*THE PROBLEM*
Report every line below that has the string "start" in it.

○ ○ ○ ○ ○ ○ ○

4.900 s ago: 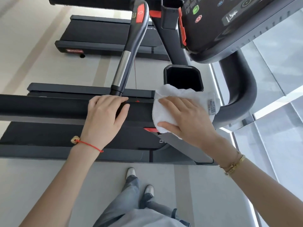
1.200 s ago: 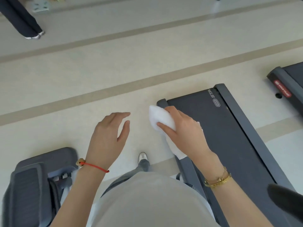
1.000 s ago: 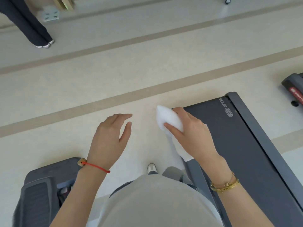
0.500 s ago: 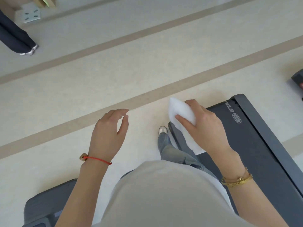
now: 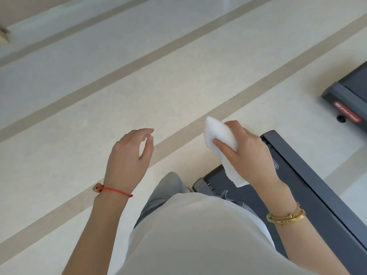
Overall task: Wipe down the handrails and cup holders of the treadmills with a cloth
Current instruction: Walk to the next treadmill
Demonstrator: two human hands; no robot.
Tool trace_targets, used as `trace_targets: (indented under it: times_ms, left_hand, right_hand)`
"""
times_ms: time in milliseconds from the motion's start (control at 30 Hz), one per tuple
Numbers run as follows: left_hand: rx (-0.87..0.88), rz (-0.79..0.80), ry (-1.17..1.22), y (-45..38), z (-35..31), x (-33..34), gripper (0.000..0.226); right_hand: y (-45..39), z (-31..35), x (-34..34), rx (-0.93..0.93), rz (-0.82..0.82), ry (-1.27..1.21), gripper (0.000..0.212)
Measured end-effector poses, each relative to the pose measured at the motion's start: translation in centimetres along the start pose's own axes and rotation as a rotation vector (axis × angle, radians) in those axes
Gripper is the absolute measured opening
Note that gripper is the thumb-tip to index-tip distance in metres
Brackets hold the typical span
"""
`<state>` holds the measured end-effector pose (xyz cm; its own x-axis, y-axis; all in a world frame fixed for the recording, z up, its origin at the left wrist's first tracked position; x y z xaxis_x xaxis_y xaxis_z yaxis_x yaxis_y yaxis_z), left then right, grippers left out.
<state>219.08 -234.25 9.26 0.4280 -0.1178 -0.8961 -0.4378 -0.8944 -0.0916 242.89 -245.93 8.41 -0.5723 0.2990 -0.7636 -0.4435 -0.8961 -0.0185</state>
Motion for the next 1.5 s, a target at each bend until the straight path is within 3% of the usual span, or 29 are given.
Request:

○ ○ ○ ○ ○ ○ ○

*YOUR SOLUTION*
times_ms: time in milliseconds from the motion's start (control at 30 Hz), one per tuple
Measured end-effector poses, each relative to the pose measured at the motion's start: translation in centimetres along the start pose's own axes and rotation as a rotation vector (axis × angle, radians) in those axes

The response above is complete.